FlyerTalk Forums - View Single Post - How many inches of leg room does a reclined seat take?
Old Sep 15, 2018 | 12:50 pm
  #3  
emcampbe
FlyerTalk Evangelist
Community Builder
All eyes on you!
15 Years on Site
 
Join Date: Oct 2006
Location: SFO/SJC
Programs: UA Silver, Marriott Gold, Hilton Gold, IHG Platinum
Posts: 16,211
Originally Posted by Coskigirl
I'm in a debate in a forum for my law school property class regarding airline leg room and who has the property right to the space taken when a seat is reclined. I'm curious how much space that actually is and I don't have a flight for a few weeks to do a measurement. I've found numbers online which speak to the distance taken by the top of the seat but that's going to be different than the amount taken where the knees are. Anyone on a flight with a tape measure/ruler or will be on one in the next day or so who can tell me? Or know rough numbers already?

I don't intend for this to start another debate about the etiquette of reclining which I realize hotly debated.
My take is reclining seats, at least the traditional ones where the seats recline back, don’t change leg room or even knee room. Seats recline back into space in front of your chest and above your knees when seated. That does make it feel more crowded and like there’s less space, for sure, but in terms of leg or knee room, there’s little if any effect.

As for how much the recline is, I think the seats go back ~3 inches, some in E+ may go back as much as 5” (I think at one point, the extra recline was marketed as an E+ benefit, but IIRC, PMUA aircraft were the same recline and it was only the newly installed E+ seats in PMCO aircraft after the merger that ever had more recline than regular economy). But IME, the recline on seats on US carriers is far less than on foreign carriers, particularly Asian carriers. I know TG and SQ in particular, I’ve seen folks able to recline back way farther than a US-based carrier recline has ever allowed. I remember one flight in particular on TG where it felt like the seat in front of me was practically in my lap the whole flight.

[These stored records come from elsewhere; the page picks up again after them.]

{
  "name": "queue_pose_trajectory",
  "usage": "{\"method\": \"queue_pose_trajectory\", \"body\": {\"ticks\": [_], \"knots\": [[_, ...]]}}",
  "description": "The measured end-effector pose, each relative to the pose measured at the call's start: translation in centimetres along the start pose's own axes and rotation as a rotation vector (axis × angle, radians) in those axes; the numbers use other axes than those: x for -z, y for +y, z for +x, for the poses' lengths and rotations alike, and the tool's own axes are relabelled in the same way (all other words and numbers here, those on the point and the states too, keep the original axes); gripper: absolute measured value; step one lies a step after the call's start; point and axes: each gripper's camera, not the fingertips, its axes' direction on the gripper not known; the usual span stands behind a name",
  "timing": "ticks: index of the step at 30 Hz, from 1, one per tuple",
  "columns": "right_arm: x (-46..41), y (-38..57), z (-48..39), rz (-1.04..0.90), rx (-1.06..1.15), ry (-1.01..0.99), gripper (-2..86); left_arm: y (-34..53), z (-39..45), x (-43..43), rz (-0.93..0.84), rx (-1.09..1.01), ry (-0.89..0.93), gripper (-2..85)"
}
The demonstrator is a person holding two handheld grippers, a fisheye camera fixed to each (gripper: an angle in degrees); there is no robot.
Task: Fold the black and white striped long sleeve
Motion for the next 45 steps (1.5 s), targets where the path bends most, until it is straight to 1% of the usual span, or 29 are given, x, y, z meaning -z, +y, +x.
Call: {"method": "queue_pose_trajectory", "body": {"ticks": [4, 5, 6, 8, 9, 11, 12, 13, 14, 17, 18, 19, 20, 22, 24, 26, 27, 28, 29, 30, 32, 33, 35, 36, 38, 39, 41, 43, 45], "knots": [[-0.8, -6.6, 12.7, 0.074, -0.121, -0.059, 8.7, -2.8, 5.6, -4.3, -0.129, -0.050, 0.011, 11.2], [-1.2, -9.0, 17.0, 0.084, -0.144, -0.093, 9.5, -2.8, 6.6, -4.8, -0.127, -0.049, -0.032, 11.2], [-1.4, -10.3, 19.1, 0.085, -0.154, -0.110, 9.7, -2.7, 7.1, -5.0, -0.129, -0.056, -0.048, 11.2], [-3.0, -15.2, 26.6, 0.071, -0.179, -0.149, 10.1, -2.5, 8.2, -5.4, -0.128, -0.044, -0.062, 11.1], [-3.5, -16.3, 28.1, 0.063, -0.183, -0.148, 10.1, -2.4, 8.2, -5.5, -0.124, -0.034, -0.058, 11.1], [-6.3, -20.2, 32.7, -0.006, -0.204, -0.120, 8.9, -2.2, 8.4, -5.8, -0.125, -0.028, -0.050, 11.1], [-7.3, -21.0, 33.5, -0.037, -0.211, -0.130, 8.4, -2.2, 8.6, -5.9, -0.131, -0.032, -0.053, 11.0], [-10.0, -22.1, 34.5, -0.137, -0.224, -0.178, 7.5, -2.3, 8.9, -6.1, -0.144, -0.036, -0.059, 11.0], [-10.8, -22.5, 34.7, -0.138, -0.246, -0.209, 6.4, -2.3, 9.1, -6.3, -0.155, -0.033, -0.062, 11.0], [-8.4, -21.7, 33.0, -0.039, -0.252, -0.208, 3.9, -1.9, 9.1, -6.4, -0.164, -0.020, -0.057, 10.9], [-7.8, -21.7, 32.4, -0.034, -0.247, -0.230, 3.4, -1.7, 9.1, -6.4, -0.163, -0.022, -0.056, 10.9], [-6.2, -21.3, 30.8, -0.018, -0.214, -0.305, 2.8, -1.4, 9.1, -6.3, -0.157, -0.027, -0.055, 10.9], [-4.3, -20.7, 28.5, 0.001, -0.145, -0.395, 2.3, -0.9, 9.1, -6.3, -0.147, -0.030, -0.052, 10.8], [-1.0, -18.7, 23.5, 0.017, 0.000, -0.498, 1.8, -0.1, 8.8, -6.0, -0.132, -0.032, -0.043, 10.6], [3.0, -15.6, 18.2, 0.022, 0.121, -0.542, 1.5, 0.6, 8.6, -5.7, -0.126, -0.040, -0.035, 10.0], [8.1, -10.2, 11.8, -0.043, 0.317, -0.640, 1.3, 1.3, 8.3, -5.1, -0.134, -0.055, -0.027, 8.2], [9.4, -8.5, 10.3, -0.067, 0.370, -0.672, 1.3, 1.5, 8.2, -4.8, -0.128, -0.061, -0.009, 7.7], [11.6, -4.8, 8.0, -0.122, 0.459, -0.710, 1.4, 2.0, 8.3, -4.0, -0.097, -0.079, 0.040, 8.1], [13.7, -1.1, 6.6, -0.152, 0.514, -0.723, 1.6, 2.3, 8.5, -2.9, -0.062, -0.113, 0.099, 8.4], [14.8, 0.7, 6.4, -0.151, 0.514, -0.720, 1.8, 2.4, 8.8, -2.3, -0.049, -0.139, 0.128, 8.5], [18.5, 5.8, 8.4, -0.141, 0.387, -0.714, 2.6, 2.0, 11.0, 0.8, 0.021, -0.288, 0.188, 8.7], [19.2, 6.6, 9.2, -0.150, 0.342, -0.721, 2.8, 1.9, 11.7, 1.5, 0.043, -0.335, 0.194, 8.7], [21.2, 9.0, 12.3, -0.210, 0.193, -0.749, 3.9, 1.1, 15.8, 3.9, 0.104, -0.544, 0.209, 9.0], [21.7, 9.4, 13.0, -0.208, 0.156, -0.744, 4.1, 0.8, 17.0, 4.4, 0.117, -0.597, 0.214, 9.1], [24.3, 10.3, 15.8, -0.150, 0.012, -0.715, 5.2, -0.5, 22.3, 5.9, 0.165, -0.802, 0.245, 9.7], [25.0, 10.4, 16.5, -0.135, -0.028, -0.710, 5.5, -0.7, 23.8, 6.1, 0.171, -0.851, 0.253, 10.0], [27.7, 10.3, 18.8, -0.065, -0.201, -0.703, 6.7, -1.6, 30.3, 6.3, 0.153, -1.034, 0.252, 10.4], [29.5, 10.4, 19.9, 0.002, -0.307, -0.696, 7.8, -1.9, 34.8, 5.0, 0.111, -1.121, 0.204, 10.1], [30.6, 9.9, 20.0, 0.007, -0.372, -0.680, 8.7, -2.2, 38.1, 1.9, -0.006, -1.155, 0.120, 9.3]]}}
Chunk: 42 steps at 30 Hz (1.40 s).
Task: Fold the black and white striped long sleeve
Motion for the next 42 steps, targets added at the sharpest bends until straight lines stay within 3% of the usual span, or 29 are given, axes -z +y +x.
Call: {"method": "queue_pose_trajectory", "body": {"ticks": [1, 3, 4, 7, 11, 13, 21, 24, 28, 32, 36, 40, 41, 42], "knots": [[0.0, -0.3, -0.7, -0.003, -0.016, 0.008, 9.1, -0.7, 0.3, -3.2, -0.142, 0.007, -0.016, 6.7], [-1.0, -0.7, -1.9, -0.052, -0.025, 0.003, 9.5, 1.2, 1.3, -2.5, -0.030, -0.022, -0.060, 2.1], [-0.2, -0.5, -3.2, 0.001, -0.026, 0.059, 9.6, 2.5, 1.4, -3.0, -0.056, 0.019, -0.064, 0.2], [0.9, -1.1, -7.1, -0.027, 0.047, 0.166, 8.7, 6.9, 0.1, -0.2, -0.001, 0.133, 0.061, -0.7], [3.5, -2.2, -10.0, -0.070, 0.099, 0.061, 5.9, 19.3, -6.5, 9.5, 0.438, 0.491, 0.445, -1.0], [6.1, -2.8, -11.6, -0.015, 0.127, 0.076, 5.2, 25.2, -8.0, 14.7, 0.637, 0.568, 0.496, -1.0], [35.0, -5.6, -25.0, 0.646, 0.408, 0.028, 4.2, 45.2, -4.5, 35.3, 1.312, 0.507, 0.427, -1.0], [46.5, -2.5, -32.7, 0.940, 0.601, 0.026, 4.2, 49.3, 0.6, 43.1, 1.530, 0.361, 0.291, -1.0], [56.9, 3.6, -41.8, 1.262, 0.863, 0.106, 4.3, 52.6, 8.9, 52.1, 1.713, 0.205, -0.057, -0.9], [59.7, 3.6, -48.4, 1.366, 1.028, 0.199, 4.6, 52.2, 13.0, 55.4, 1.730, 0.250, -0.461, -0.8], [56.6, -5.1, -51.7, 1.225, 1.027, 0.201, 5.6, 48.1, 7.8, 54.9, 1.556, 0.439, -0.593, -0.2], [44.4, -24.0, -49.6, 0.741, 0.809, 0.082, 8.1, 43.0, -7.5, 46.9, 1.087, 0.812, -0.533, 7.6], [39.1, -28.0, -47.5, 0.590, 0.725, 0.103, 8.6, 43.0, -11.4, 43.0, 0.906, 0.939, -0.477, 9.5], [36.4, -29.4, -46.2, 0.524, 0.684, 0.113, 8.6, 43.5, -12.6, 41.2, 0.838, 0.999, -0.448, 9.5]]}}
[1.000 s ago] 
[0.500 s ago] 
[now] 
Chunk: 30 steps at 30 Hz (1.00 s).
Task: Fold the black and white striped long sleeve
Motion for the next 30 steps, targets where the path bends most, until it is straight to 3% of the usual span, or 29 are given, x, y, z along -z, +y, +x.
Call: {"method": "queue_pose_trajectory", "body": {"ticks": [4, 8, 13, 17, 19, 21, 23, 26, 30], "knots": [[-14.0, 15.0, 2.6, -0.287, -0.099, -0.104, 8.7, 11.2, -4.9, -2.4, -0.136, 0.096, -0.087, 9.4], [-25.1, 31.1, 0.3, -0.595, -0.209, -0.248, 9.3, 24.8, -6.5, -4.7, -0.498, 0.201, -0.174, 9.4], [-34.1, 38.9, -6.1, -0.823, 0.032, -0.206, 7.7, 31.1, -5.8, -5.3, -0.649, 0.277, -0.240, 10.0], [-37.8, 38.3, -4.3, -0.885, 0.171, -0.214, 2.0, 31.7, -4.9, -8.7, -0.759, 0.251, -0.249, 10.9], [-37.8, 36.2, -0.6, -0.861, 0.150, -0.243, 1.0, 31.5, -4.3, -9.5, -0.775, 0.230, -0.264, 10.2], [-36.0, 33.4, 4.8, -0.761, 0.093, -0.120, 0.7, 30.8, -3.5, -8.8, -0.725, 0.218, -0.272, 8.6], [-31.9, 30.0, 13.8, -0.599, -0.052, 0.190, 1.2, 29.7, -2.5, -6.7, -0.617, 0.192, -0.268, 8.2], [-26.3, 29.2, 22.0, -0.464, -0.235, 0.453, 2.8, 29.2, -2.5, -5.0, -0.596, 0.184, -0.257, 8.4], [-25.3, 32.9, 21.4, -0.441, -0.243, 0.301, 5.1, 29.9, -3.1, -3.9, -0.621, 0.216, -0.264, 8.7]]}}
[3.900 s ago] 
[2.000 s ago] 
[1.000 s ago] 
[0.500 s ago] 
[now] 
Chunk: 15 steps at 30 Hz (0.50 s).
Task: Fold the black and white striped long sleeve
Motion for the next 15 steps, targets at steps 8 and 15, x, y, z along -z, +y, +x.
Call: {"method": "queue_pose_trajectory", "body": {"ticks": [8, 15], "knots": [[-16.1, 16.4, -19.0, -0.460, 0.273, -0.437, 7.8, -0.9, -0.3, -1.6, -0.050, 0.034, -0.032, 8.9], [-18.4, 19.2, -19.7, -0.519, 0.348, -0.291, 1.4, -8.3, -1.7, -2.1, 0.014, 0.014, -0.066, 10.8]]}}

Many newer seats have ‘recline’ by sliding the seat forward vs. the back actually reclining - and this does take up legroom, for sure. I remember he new IOJ configuration of a ANA 777 I took in 2012, and felt like there was barely any legroom left when ‘reclined’

As for whose space it actually is, my perspective is that seats should remain upright during meal service, but otherwise, I don’t care about folks reclining, so long as they do so gently and don’t abruptly go and jolt from upright to full recline. I always take care to gently and slowly recline the seat so as not to make it a big deal and not spook the person behind me. But aside from during a meal service, I have no issues taking advantage of the recline, just like the person behind me has the full right to recline as well.